RECORDS SHOWN -
_ _ _ _ _ _ _
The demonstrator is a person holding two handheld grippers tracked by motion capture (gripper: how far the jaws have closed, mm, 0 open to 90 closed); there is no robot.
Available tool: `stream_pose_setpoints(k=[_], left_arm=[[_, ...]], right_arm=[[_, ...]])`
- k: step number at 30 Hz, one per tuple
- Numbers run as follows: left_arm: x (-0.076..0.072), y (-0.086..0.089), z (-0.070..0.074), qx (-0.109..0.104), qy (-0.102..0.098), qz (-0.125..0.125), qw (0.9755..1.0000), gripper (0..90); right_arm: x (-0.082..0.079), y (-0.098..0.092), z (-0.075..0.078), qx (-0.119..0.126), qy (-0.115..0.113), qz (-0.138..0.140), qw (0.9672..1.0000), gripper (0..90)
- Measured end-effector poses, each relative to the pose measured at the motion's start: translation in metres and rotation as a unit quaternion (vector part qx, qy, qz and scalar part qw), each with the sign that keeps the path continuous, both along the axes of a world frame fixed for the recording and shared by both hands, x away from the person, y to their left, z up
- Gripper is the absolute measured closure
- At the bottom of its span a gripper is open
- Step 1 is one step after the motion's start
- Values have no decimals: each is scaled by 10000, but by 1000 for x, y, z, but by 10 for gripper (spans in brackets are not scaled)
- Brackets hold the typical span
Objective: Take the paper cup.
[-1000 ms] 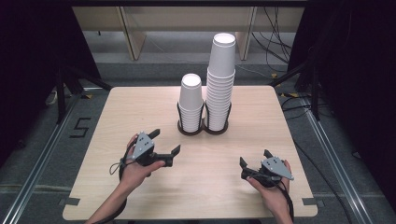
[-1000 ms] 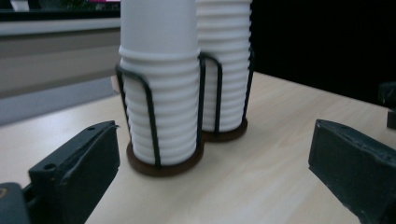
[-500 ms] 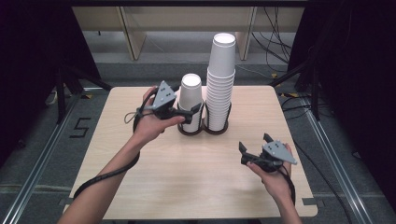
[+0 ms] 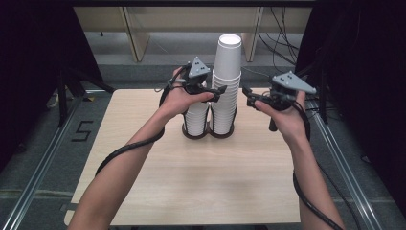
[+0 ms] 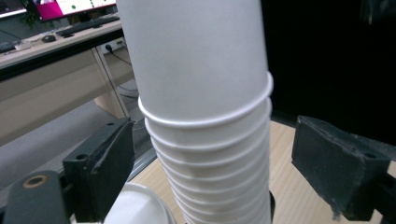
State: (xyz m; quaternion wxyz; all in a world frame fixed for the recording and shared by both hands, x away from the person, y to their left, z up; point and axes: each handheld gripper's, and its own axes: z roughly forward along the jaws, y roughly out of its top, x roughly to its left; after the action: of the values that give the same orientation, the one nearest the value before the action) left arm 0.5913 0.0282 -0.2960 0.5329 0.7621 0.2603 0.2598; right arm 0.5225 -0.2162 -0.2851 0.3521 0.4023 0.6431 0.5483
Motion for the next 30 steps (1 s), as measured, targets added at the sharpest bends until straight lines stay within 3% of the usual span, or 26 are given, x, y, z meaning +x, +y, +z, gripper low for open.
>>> stream_pose_setpoints(k=[3,9,15,23,24,29,30], left_arm=[[5,-3,0,93,142,7,9999,132],[11,-6,0,167,384,1,9991,131],[19,-10,0,55,674,-74,9977,127],[24,-13,-2,26,768,-57,9970,130],[24,-14,-2,13,780,-55,9969,127],[25,-17,-2,152,739,-58,9971,124],[25,-17,-2,94,772,-48,9970,124]], right_arm=[[13,6,13,-60,135,52,9999,80],[26,12,24,-180,272,121,9994,80],[36,22,33,-246,308,199,9990,80],[47,39,40,-265,383,300,9985,79],[50,41,40,-305,311,323,9985,77],[58,48,41,-331,330,292,9985,74],[59,50,41,-275,339,274,9987,73]])
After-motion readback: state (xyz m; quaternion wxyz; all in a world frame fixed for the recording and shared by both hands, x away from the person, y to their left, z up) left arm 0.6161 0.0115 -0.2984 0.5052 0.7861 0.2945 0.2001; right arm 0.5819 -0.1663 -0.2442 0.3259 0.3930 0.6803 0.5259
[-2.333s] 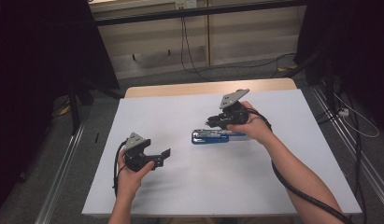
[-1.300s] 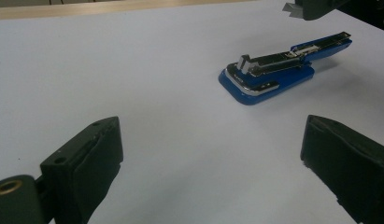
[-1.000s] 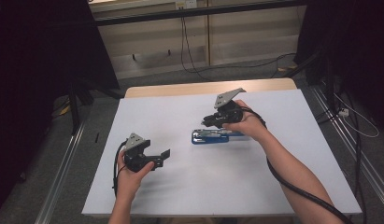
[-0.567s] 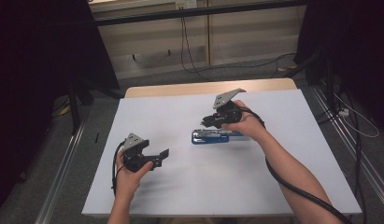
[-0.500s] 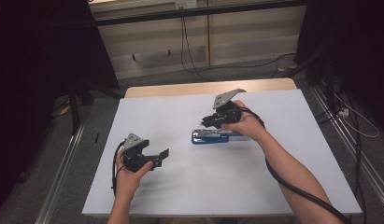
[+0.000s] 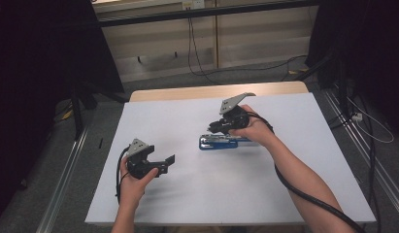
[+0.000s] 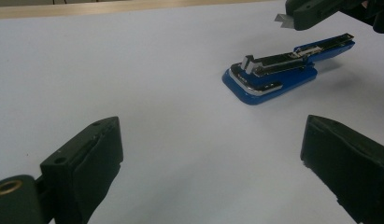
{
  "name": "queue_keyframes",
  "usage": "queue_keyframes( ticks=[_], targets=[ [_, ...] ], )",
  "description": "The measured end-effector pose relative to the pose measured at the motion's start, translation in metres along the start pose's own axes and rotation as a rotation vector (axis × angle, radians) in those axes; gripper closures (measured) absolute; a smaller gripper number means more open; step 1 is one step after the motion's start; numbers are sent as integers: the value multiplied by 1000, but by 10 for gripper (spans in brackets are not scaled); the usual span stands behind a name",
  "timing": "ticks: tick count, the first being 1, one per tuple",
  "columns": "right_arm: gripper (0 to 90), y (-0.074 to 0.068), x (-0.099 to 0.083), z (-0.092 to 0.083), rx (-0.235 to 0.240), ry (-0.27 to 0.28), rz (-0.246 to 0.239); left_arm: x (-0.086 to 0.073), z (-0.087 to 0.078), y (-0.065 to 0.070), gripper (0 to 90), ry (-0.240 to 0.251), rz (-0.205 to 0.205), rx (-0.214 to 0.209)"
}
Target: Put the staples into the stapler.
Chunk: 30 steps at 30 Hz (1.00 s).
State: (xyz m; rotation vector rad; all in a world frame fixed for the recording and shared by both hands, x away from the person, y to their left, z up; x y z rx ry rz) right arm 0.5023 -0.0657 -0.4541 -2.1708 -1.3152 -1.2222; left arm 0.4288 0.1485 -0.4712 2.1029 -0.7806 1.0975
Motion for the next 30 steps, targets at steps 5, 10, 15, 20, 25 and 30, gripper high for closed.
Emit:
queue_keyframes(
  ticks=[5,10,15,20,25,30],
  targets=[
    [793,-1,-1,2,8,-1,-12,0,-1,-1,61,0,2,4],
    [793,-2,-1,4,14,0,-13,1,0,0,61,4,6,3],
    [793,-2,-2,6,21,0,-11,0,0,0,61,3,4,2],
    [793,-2,-1,8,30,5,-16,0,-1,0,61,0,2,4],
    [793,-2,-1,9,38,5,-19,0,0,0,61,-3,5,5],
    [793,-1,-3,10,44,2,-16,-1,0,-1,61,-7,6,9]
  ],
)
Point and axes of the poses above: each handheld gripper's, and its own axes: z roughly forward along the jaws, x roughly out of its top, y roughly to its right, the point moved 9 cm from there along z, roughly forward along the jaws, and after that the axes turned 13 degrees about -x, right-handed, at the moved point
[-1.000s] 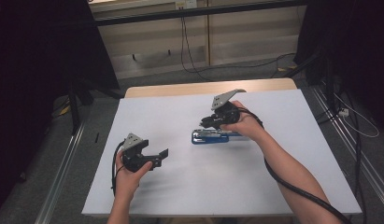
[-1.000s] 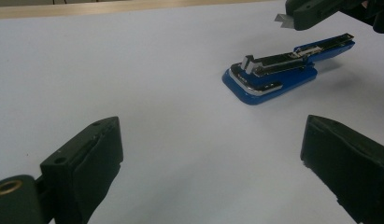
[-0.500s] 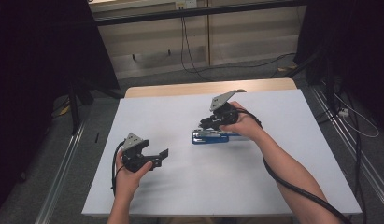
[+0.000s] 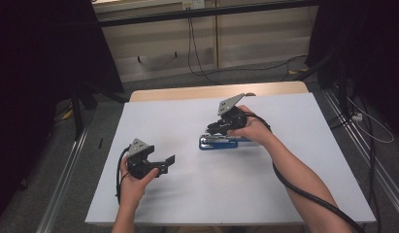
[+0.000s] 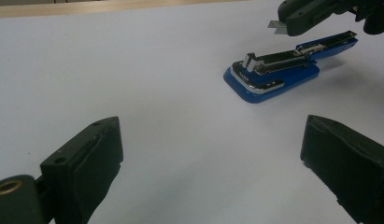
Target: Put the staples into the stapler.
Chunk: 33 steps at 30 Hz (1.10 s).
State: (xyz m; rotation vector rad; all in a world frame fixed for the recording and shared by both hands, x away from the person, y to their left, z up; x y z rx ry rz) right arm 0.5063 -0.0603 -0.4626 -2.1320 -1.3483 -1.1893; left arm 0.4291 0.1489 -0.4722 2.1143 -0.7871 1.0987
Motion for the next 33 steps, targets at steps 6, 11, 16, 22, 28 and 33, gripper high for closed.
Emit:
queue_keyframes(
  ticks=[6,11,16,22,28,33],
  targets=[
    [793,1,-2,4,6,-1,4,0,0,0,61,-3,2,0],
    [793,1,-4,6,14,-4,6,0,0,0,61,2,2,0],
    [793,0,-4,8,21,-6,2,0,0,-1,61,3,0,1],
    [793,0,-6,12,26,-15,-9,-1,0,-1,61,-2,-3,2],
    [793,-1,-9,15,30,-19,-13,-1,0,0,61,0,-3,2],
    [793,-1,-10,16,35,-18,-22,-1,1,-1,61,-3,-3,3]
  ],
)
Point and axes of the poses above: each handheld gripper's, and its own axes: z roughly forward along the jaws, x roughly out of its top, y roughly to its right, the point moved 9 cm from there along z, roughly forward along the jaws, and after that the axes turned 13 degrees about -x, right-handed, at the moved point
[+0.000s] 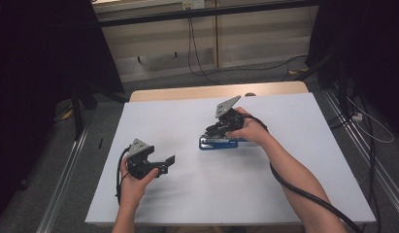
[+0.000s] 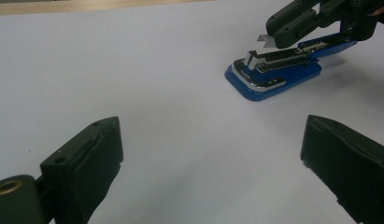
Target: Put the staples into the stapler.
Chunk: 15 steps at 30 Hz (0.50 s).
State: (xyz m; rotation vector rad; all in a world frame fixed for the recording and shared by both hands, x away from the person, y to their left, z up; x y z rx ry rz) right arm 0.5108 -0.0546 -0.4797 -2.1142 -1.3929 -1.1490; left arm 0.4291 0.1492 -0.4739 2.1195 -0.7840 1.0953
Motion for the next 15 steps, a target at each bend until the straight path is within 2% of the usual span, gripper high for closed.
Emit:
queue_keyframes(
  ticks=[15],
  targets=[
    [793,-3,-2,4,22,-6,-24,-1,0,0,61,-3,-6,1]
  ],
)
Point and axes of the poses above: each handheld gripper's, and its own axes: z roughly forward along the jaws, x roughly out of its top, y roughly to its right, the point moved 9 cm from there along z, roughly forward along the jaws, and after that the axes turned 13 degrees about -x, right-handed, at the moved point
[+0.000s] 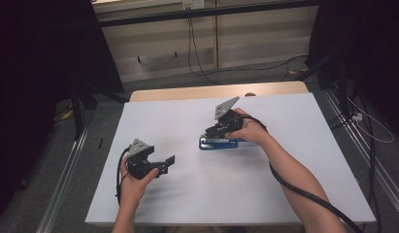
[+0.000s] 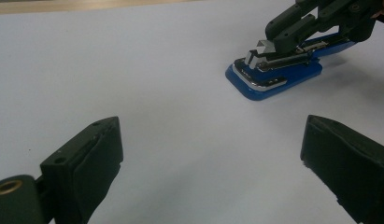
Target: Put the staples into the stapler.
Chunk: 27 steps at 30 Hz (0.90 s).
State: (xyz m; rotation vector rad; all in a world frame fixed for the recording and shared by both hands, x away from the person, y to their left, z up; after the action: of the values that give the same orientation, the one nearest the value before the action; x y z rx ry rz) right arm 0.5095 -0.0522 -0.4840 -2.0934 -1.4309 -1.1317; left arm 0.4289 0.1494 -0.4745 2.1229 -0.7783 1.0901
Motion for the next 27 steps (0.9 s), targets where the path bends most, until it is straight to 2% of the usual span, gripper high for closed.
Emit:
queue_keyframes(
  ticks=[27],
  targets=[
    [793,-3,-4,3,16,-1,-8,-1,1,0,61,-5,8,-2]
  ],
)
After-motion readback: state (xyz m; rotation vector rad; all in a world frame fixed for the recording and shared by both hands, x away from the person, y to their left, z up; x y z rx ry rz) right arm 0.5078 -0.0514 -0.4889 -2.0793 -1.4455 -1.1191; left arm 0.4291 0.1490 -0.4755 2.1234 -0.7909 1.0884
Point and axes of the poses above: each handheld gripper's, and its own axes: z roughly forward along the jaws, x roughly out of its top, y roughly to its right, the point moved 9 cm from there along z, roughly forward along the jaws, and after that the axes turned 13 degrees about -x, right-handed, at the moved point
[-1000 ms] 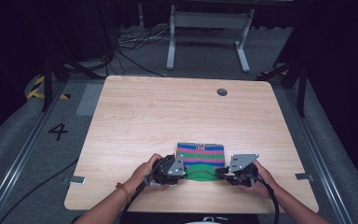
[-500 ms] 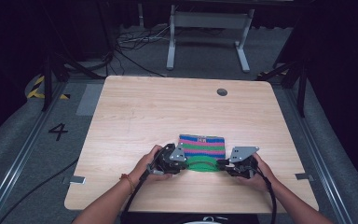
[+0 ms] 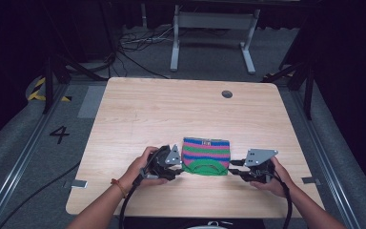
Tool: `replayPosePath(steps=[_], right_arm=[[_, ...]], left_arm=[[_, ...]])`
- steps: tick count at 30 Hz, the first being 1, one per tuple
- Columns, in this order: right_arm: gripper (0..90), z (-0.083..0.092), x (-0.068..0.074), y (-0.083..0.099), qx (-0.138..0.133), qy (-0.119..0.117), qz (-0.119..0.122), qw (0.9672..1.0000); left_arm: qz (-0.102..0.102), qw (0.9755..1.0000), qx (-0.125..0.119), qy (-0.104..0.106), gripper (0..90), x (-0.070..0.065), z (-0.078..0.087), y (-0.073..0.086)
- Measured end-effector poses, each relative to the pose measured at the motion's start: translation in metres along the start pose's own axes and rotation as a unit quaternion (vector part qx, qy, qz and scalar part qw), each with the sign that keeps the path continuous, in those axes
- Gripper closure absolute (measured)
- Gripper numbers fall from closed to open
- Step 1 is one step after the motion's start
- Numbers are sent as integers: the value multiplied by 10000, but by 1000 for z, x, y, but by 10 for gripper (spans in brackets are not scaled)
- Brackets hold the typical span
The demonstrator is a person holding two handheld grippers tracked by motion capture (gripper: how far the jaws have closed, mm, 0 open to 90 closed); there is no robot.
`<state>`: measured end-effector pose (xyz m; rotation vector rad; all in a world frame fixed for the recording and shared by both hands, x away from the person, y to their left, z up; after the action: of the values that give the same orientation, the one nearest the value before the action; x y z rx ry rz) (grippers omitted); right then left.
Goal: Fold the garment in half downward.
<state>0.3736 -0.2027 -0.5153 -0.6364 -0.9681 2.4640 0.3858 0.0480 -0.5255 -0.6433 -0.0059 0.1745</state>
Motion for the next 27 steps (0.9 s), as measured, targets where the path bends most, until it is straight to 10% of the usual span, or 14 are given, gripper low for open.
replayPosePath(steps=[11, 27], right_arm=[[540, 24, -9, 21, 233, 251, -21, 9994], [375, 46, -36, 70, 500, 689, -474, 9952]], left_arm=[[102, 9974, 545, -463, 354, -1, 24, 44], [629, 9972, 198, -345, 259, 2, 49, 88]])
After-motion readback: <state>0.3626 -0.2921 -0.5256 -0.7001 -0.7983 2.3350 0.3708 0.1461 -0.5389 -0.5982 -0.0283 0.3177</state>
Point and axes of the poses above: each handheld gripper's, and its own axes: z roughly backward along the jaws, y roughly out of its underside, x roughly to its left, the point moved 8 cm from there along -z, roughly forward along the jaws, and after that the axes turned 13 degrees about y, right-handed, at the moved point
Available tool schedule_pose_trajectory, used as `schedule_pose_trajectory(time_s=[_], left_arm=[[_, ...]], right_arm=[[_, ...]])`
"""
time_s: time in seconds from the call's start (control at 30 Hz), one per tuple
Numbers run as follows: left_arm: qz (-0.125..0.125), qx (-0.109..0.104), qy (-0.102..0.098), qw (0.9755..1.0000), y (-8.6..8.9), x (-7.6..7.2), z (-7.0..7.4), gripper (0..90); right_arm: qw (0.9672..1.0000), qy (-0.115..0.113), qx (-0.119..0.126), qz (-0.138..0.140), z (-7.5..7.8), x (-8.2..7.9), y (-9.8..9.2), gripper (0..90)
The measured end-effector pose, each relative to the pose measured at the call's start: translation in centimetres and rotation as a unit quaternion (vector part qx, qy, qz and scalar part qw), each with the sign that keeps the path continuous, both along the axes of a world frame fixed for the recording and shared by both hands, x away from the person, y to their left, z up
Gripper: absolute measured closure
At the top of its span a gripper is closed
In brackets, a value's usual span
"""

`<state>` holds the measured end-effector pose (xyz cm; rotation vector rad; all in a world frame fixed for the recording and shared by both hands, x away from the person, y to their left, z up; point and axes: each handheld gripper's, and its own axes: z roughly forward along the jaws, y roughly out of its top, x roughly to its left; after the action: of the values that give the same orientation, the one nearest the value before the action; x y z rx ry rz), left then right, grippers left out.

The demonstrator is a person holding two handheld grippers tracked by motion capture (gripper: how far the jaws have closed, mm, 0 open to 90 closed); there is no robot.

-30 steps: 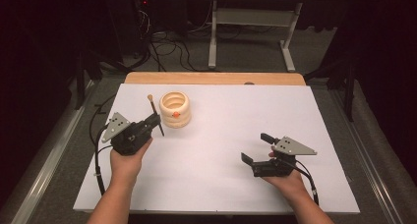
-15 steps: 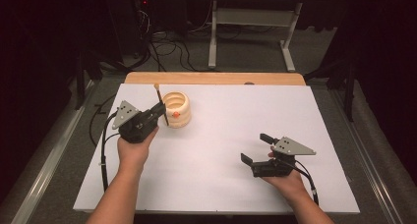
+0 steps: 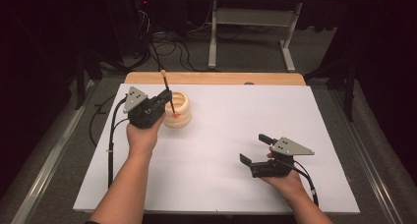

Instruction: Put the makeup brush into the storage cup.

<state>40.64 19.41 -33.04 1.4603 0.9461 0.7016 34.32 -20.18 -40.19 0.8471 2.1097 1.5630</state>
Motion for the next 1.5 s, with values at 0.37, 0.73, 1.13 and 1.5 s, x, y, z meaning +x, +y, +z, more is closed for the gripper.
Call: schedule_pose_trajectory(time_s=[0.37, 0.73, 1.13, 1.5], left_arm=[[0.010, 0.002, -0.002, 0.9999, 0.0, 1.4, -0.2, 83.2], [0.024, 0.002, 0.000, 0.9997, 0.6, 2.4, -0.8, 83.2], [0.024, 0.009, 0.005, 0.9997, 0.4, 2.8, -1.6, 83.2], [0.027, 0.012, 0.013, 0.9995, 0.3, 3.0, -2.4, 83.2]], right_arm=[[1.0000, -0.007, 0.000, 0.002, 0.0, 0.0, -0.1, 3.3], [0.9999, -0.007, -0.002, 0.007, 0.0, -0.1, 0.0, 4.0], [0.9999, -0.006, -0.003, 0.011, -0.1, -0.1, 0.1, 4.2], [0.9999, -0.009, -0.001, 0.012, -0.1, -0.1, 0.1, 3.2]])
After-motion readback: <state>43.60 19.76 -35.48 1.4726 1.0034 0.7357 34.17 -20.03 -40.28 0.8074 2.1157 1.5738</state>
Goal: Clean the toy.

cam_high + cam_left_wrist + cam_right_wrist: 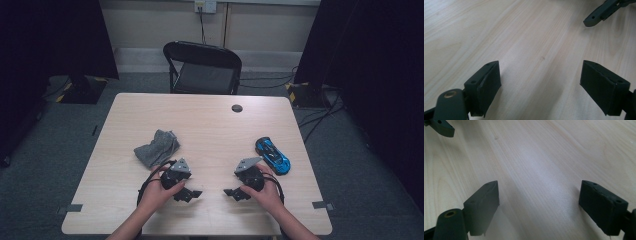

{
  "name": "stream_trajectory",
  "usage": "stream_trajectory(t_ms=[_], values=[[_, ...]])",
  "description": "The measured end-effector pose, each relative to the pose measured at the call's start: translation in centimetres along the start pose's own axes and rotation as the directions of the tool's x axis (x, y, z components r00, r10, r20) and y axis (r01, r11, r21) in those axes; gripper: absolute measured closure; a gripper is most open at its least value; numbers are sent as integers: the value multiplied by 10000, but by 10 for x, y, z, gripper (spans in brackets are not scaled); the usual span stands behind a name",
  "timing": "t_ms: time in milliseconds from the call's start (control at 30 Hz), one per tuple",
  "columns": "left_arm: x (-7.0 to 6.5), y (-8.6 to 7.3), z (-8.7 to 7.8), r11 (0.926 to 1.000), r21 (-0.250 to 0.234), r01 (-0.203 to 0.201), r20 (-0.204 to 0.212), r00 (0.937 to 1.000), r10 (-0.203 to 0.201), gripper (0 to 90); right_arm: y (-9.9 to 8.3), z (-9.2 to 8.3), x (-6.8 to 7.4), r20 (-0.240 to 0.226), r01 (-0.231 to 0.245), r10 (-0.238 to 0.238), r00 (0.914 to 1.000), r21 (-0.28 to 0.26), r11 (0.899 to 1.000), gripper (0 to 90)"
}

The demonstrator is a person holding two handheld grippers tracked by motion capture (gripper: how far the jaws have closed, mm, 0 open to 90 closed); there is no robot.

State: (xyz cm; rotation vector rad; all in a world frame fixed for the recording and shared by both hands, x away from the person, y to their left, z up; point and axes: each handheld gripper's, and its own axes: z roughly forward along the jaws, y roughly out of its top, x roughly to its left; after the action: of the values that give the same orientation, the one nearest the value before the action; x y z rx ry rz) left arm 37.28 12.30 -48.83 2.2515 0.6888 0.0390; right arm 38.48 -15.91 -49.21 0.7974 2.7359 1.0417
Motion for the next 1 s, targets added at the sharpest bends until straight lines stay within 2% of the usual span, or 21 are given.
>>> stream_trajectory(t_ms=[133,267,567,733,1000], values=[[-2,-1,1,9998,-21,-183,-34,9998,183,164,-1,0,1,-111,-62,61,9999,-107,9999,162],[-4,-3,2,9998,17,-200,23,9998,200,164,-3,-1,2,-103,-30,29,9999,-157,9999,162],[-11,-6,5,9990,137,-421,198,9989,418,163,-6,-3,9,-131,217,-219,9997,-183,9996,160],[-12,-8,5,9993,5,-371,260,9990,371,161,-7,-3,12,-134,339,-341,9993,-100,9994,158],[-18,-8,5,9974,100,-713,200,9973,711,161,-8,-2,18,-85,554,-556,9984,-126,9984,151]])
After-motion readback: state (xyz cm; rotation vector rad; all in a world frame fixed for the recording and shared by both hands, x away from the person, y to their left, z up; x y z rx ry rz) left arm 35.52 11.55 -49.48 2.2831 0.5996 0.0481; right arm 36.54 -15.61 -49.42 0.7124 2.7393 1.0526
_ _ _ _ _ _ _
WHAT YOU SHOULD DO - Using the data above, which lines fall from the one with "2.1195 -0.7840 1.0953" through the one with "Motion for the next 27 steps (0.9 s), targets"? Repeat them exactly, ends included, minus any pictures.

TASK RESULT -
State: (xyz m; rotation vector rad; all in a world frame fixed for the recording and shared by both hands, x away from the person, y to their left, z up; x y z rx ry rz) right arm 0.5108 -0.0546 -0.4797 -2.1142 -1.3929 -1.1490; left arm 0.4291 0.1492 -0.4739 2.1195 -0.7840 1.0953
Motion for the next 15 steps, a target at each bend until the straight path is within 2% of the usual span, gripper high for closed.
Emit:
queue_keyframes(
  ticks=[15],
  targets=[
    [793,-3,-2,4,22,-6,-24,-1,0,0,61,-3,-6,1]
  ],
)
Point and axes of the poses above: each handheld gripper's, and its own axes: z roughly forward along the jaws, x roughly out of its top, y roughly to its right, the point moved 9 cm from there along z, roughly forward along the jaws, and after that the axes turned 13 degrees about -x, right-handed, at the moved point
[+0.000s] 
[+0.000s] 
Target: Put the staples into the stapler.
Chunk: 27 steps at 30 Hz (0.90 s).
State: (xyz m; rotation vector rad; all in a world frame fixed for the recording and shared by both hands, x away from the person, y to their left, z up; after the action: of the values that give the same orientation, the one nearest the value before the action; x y z rx ry rz) right arm 0.5095 -0.0522 -0.4840 -2.0934 -1.4309 -1.1317; left arm 0.4289 0.1494 -0.4745 2.1229 -0.7783 1.0901
Motion for the next 27 steps (0.9 s), targets where the path bends most, until it is straight to 2% of the usual span, gripper high for closed.

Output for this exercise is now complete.